# Required action
Would you transcribe the entries below, beginning at the line with "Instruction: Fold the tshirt" and ending after the line with "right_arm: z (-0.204", exactly, with no picture and nothing more?

# Data records
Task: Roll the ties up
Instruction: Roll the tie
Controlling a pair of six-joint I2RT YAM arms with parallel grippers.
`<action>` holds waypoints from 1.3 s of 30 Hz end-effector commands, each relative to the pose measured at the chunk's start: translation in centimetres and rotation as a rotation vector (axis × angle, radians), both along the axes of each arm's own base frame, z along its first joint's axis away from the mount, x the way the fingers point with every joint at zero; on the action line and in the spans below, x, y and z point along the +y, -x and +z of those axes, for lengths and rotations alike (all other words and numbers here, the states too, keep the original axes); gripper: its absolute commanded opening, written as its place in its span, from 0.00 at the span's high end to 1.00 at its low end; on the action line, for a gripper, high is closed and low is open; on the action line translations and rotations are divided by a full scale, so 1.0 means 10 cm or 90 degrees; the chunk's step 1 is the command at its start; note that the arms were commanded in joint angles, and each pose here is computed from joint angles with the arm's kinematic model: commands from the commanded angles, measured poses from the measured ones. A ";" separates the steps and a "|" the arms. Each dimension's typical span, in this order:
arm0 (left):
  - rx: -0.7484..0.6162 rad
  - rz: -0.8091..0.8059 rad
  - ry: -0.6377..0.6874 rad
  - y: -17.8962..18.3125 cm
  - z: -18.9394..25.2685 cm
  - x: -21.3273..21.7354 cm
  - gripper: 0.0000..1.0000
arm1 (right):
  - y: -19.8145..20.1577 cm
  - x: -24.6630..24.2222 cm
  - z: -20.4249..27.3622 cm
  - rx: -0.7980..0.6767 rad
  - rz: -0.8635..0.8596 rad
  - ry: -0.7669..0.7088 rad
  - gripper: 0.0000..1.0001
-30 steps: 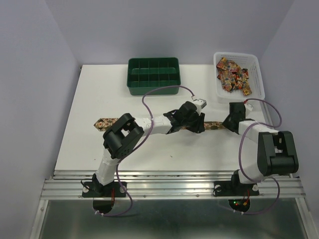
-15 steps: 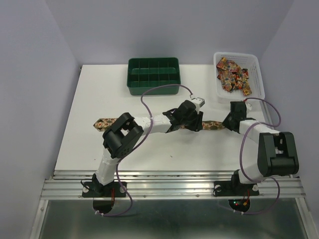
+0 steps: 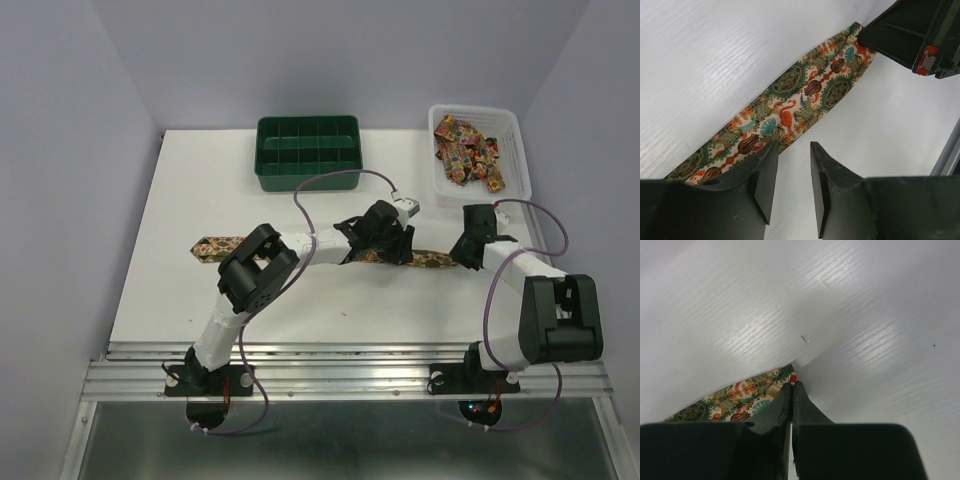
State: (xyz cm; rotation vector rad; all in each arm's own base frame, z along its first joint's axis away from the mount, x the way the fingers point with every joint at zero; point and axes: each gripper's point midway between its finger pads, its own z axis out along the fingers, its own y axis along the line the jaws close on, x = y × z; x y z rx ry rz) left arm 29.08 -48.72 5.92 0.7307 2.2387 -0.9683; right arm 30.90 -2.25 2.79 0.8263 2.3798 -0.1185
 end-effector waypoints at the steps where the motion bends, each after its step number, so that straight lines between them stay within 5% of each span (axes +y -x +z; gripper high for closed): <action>1: -0.018 -0.048 0.040 0.08 0.12 -0.17 0.58 | -0.16 -0.04 0.38 -0.052 -0.009 0.006 0.99; 15: -0.003 -0.026 0.002 -0.10 -0.25 -0.31 0.60 | 0.06 -0.02 0.56 -0.039 -0.014 -0.007 0.99; 27: -0.008 -0.062 0.074 0.02 0.28 -0.39 0.61 | -0.26 0.06 1.00 -0.123 0.035 -0.014 0.99; 39: 0.000 -0.074 0.096 -0.01 0.41 -0.54 0.77 | -0.45 0.07 1.13 -0.142 0.056 -0.003 0.99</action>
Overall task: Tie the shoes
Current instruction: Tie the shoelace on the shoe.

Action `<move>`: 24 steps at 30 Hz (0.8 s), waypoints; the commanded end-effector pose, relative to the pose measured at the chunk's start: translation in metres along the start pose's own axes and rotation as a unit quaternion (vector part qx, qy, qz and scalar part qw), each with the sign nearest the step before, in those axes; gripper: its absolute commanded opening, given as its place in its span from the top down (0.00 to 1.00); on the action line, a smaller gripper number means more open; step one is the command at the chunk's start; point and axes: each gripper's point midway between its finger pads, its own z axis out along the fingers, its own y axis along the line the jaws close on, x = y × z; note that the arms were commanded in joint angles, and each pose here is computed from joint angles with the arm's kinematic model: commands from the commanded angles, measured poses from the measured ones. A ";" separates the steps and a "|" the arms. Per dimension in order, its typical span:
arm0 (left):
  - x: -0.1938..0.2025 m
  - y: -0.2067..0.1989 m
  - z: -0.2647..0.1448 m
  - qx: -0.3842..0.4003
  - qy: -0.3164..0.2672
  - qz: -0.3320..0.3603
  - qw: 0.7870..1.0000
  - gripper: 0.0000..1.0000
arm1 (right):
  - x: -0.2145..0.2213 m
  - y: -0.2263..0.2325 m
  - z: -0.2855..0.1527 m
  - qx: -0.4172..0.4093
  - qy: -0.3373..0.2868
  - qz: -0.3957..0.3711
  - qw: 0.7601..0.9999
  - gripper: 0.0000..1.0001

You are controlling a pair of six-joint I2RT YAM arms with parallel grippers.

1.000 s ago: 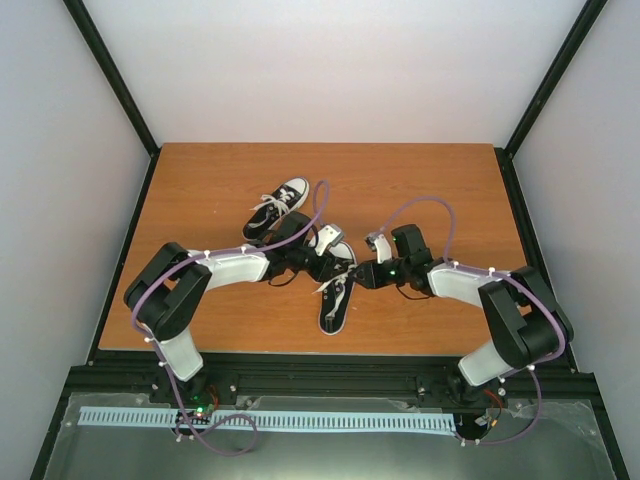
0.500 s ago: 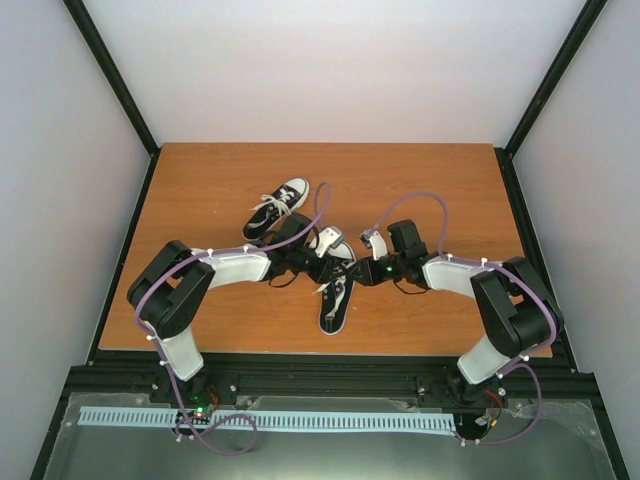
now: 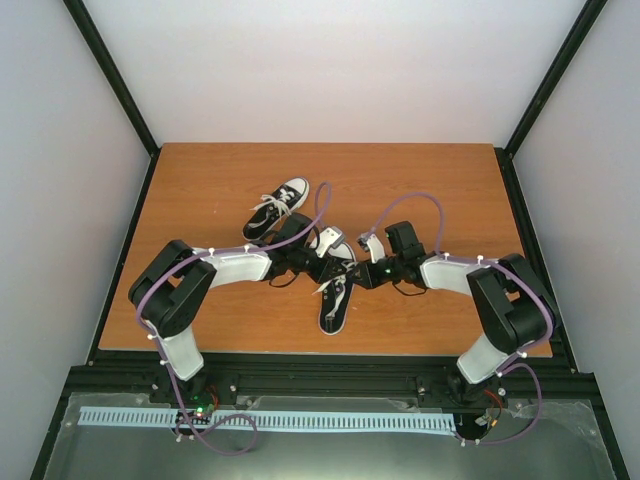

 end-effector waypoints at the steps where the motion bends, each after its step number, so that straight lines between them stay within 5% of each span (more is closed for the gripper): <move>1: -0.012 -0.005 0.002 0.008 -0.007 0.016 1.000 0.74 | -0.002 -0.002 0.004 0.007 -0.003 -0.013 1.000 0.89; 4: -0.011 -0.004 0.001 0.004 -0.008 0.016 1.000 0.75 | -0.005 -0.002 -0.001 0.016 -0.014 -0.012 1.000 0.97; 19: -0.015 -0.003 -0.004 -0.008 -0.018 0.019 1.000 0.77 | 0.020 -0.002 -0.024 0.050 -0.043 0.023 0.998 0.97; 24: -0.015 -0.003 -0.003 -0.006 -0.015 0.019 1.000 0.77 | 0.005 0.002 -0.026 0.051 -0.059 -0.012 0.997 0.85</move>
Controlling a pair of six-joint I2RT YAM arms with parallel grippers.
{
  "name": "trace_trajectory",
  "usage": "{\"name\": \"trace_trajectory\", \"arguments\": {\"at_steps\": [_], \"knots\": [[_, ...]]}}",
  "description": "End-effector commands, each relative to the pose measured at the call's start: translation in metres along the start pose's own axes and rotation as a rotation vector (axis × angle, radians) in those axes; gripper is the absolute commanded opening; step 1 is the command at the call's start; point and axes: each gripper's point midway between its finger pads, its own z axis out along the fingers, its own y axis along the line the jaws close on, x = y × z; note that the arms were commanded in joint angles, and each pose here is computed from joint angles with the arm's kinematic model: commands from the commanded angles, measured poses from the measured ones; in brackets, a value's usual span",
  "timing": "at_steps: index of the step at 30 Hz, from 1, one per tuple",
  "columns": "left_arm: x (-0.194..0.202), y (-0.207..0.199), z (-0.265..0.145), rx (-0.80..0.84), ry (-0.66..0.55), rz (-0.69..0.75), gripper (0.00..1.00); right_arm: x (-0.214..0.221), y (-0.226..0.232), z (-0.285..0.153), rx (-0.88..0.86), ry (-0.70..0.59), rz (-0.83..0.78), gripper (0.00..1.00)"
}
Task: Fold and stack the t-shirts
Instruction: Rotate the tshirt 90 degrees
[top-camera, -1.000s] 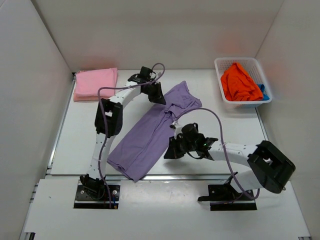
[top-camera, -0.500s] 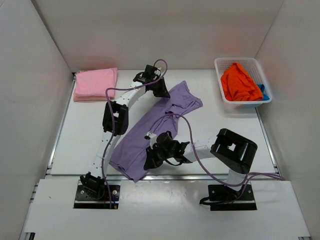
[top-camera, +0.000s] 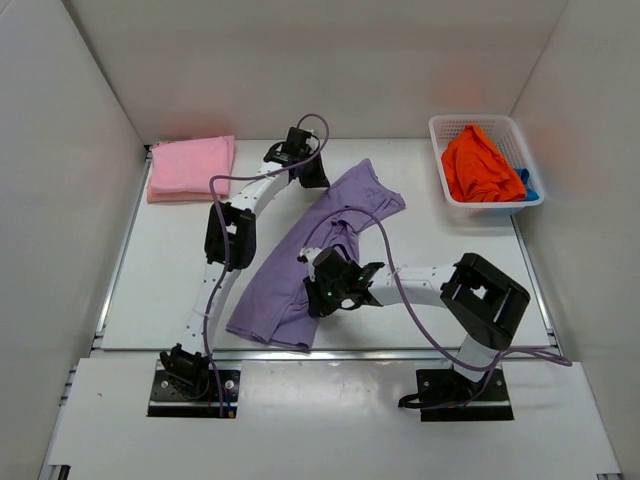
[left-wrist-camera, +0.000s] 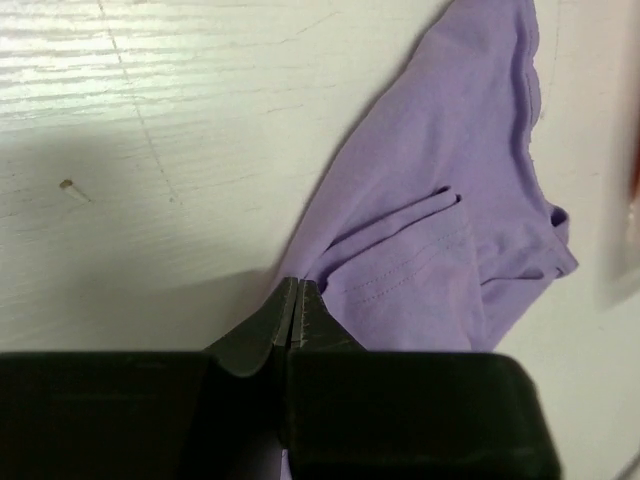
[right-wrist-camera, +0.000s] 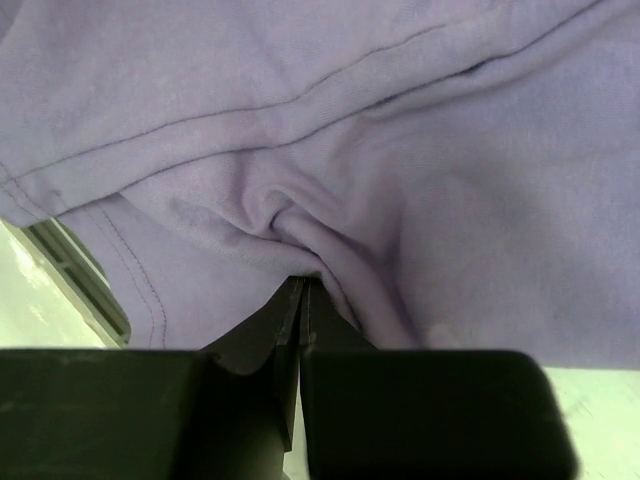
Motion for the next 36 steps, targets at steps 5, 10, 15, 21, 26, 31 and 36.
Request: {"name": "trace_trajectory", "arguments": {"at_steps": [5, 10, 15, 21, 26, 31, 36], "knots": [[-0.001, -0.007, -0.002, -0.17, -0.072, 0.216, 0.0, 0.044, -0.036, -0.018, 0.134, 0.142, -0.047, 0.0], [0.002, 0.003, -0.004, -0.289, -0.079, 0.332, 0.0, 0.044, -0.039, -0.026, 0.14, 0.146, -0.045, 0.0], [0.002, 0.04, -0.012, -0.431, -0.059, 0.351, 0.0, 0.038, -0.041, -0.035, 0.143, 0.123, -0.039, 0.0], [-0.008, 0.088, -0.022, -0.422, -0.004, 0.187, 0.0, 0.038, -0.043, -0.04, 0.125, 0.119, -0.027, 0.0], [-0.007, 0.095, -0.031, -0.478, -0.006, 0.181, 0.0, 0.046, -0.042, -0.042, 0.12, 0.141, -0.028, 0.0], [0.0, 0.107, -0.038, -0.537, 0.017, 0.133, 0.0, 0.063, -0.047, -0.05, 0.126, 0.167, 0.001, 0.0], [0.008, 0.121, -0.045, -0.578, 0.048, 0.062, 0.0, 0.066, -0.055, -0.06, 0.131, 0.151, 0.038, 0.0]]}}
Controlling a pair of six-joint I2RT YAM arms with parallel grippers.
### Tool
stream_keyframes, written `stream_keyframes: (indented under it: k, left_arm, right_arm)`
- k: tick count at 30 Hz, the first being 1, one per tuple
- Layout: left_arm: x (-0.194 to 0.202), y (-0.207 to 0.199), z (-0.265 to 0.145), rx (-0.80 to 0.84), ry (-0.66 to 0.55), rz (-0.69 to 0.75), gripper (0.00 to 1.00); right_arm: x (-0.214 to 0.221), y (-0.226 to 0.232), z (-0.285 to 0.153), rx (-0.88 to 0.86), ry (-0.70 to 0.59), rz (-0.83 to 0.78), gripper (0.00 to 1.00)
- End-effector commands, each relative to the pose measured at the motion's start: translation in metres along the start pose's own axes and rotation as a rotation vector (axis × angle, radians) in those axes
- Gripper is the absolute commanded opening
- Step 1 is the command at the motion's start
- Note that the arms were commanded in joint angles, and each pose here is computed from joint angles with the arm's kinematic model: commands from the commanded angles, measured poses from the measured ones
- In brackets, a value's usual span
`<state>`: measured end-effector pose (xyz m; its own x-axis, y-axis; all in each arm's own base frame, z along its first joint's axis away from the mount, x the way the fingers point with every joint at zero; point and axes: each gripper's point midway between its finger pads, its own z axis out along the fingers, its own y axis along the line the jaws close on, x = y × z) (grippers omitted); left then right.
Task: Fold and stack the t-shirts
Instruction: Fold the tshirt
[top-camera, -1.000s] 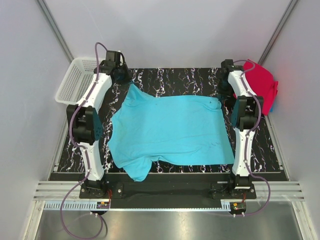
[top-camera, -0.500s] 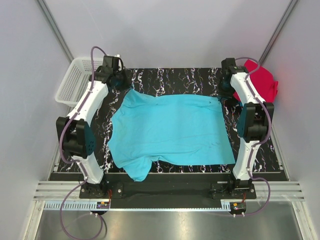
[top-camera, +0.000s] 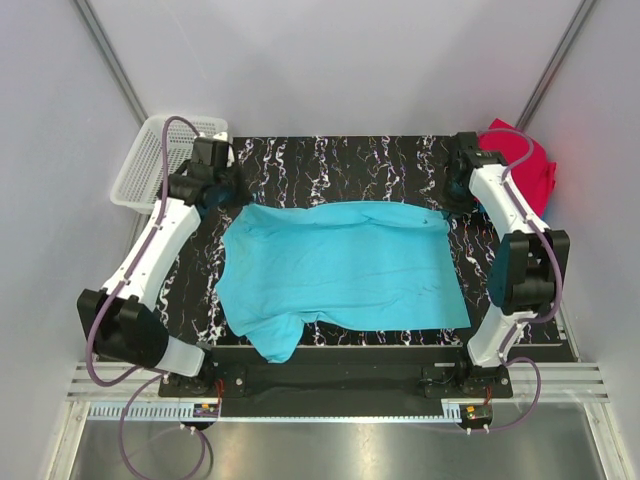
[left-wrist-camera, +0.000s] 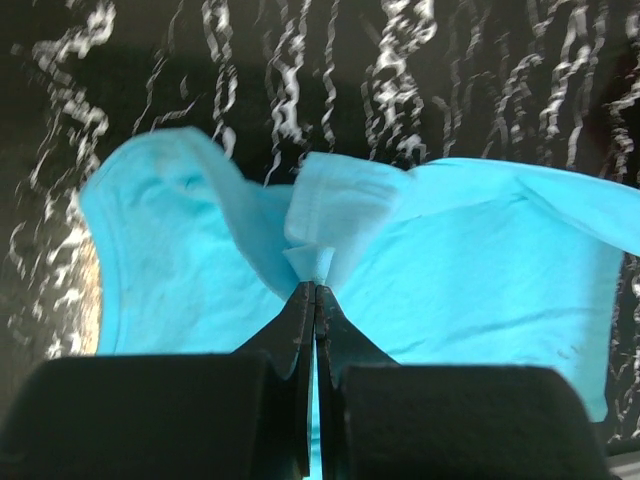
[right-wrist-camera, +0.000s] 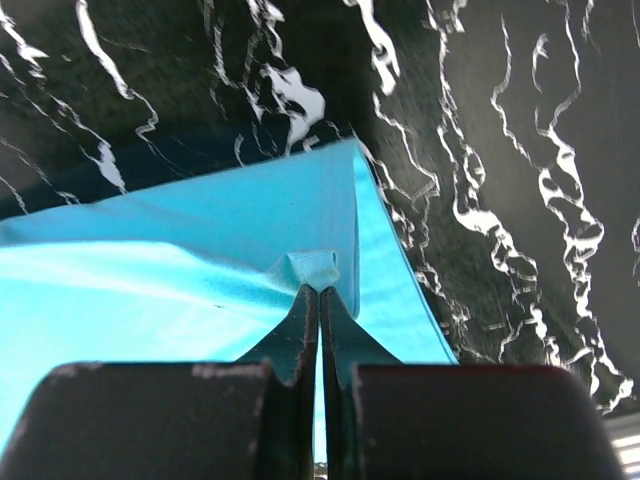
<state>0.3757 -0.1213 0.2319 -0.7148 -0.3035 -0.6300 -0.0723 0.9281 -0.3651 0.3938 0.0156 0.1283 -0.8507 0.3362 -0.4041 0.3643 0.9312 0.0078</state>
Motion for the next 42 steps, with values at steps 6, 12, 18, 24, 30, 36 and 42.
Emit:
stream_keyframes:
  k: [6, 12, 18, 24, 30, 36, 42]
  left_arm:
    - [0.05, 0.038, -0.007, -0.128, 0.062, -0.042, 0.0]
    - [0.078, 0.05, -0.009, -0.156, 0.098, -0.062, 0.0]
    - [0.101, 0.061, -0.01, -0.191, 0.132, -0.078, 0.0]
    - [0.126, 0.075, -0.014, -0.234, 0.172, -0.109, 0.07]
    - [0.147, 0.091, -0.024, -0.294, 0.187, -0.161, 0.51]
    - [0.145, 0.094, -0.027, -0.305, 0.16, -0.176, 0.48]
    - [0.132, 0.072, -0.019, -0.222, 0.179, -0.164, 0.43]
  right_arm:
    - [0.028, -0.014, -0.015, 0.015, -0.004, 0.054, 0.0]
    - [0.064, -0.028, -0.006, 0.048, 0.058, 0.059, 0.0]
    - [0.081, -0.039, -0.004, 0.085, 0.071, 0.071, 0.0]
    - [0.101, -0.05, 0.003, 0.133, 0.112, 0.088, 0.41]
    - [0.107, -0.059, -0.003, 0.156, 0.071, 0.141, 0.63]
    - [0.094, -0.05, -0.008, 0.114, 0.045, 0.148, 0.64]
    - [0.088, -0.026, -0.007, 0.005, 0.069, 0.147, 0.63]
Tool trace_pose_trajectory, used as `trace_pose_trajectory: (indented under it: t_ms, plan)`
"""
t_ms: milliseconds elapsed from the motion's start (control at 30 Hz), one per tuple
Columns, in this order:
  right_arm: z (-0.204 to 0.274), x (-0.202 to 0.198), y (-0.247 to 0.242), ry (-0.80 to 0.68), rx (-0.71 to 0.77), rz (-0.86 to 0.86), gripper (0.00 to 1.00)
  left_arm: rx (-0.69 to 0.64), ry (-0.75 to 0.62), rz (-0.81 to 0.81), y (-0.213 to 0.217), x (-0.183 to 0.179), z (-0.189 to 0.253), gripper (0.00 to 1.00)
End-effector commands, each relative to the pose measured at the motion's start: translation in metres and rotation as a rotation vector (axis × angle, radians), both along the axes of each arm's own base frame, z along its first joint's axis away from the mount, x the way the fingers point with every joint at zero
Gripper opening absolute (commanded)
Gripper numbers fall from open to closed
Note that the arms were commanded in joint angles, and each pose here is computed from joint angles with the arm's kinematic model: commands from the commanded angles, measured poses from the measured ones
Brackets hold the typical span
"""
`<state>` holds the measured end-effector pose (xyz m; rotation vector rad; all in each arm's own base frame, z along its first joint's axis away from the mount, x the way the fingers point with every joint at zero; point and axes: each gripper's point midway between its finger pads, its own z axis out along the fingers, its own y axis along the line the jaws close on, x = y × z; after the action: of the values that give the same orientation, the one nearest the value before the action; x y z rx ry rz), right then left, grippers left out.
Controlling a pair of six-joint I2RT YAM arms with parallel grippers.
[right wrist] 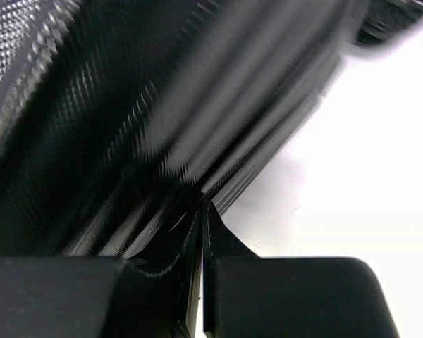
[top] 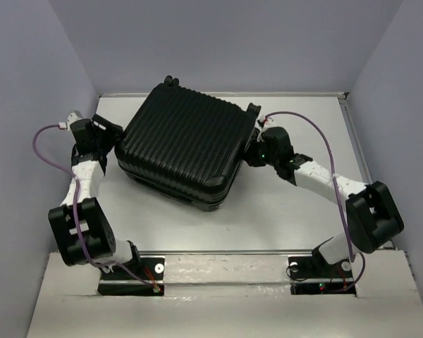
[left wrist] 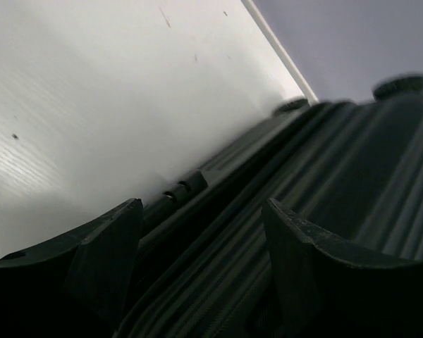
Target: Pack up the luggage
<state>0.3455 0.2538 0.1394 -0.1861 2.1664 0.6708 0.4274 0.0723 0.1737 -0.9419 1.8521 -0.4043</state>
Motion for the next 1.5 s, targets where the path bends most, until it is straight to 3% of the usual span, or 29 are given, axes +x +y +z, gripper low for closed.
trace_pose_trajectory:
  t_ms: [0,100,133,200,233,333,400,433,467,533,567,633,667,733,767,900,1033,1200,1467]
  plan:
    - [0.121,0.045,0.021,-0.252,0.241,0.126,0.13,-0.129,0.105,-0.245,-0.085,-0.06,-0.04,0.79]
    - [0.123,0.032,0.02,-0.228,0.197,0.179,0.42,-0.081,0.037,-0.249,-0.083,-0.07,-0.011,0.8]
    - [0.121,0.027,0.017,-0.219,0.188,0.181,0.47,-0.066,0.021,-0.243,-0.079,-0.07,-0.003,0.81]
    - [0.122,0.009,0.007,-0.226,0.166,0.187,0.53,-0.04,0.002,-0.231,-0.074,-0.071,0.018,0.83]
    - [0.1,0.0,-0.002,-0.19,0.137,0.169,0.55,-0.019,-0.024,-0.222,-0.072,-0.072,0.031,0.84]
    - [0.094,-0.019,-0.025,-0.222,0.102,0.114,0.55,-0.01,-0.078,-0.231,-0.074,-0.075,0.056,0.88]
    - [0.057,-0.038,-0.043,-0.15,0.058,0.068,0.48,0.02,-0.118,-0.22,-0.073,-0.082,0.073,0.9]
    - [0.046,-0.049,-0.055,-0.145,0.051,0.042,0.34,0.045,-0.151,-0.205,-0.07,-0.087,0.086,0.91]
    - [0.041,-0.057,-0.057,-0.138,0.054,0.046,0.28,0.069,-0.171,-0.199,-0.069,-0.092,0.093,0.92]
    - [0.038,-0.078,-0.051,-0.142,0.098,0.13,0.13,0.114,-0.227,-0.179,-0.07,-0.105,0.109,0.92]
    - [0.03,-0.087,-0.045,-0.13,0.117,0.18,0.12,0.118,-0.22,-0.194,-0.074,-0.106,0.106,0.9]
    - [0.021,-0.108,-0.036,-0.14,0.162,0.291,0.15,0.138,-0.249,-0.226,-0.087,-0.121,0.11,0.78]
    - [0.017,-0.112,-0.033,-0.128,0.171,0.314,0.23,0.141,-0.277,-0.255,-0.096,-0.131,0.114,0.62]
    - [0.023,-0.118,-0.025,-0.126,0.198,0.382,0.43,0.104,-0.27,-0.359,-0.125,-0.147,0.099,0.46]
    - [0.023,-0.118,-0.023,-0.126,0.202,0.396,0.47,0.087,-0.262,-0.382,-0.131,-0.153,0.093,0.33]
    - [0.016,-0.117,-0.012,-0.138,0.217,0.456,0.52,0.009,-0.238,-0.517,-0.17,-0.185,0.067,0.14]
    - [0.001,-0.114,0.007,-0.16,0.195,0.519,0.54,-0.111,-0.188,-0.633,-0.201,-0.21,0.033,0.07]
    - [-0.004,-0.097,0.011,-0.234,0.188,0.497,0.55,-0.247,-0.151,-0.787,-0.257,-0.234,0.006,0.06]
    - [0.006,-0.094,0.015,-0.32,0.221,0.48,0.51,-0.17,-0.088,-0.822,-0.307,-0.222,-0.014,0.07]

# Solution below
Instruction: Fold the tshirt
[top-camera, -1.000s] 
[top-camera, -0.500s] 
[top-camera, +0.000s] 
[left-wrist-camera, +0.000s] 
[right-wrist-camera, +0.000s] 
<state>0.3757 -0.1213 0.2319 -0.7148 -0.3035 -0.6300 -0.0723 0.9281 -0.3651 0.3938 0.0156 0.1283 -0.8507 0.3362 -0.4041 0.3643 0.9312 0.0078</state>
Motion for the next 42 steps, with values at steps 6, 12, 18, 24, 30, 36 and 42.
Emit:
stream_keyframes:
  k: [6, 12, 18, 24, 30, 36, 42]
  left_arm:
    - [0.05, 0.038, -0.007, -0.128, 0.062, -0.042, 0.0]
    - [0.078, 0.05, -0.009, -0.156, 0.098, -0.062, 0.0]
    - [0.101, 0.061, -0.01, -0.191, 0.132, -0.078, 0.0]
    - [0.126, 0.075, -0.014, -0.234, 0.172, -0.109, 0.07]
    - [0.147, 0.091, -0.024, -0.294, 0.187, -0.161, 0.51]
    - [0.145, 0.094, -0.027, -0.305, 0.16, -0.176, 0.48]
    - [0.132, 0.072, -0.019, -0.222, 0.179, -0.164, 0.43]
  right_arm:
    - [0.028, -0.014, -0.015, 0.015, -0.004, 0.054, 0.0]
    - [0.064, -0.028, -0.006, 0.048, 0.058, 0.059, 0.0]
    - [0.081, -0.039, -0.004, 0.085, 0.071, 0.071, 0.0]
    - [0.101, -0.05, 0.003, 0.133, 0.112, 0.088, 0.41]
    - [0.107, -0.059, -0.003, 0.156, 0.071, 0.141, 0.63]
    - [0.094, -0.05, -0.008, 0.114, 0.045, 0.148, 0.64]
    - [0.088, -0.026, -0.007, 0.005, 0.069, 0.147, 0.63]
Tool trace_pose_trajectory, used as `trace_pose_trajectory: (indented under it: t_ms, plan)`
"""
t_ms: milliseconds elapsed from the motion's start (control at 30 Hz), one per tuple
Columns, in this order:
  right_arm: z (-0.204 to 0.274), x (-0.202 to 0.198), y (-0.247 to 0.242), ry (-0.80 to 0.68), rx (-0.71 to 0.77), rz (-0.86 to 0.86), gripper (0.00 to 1.00)

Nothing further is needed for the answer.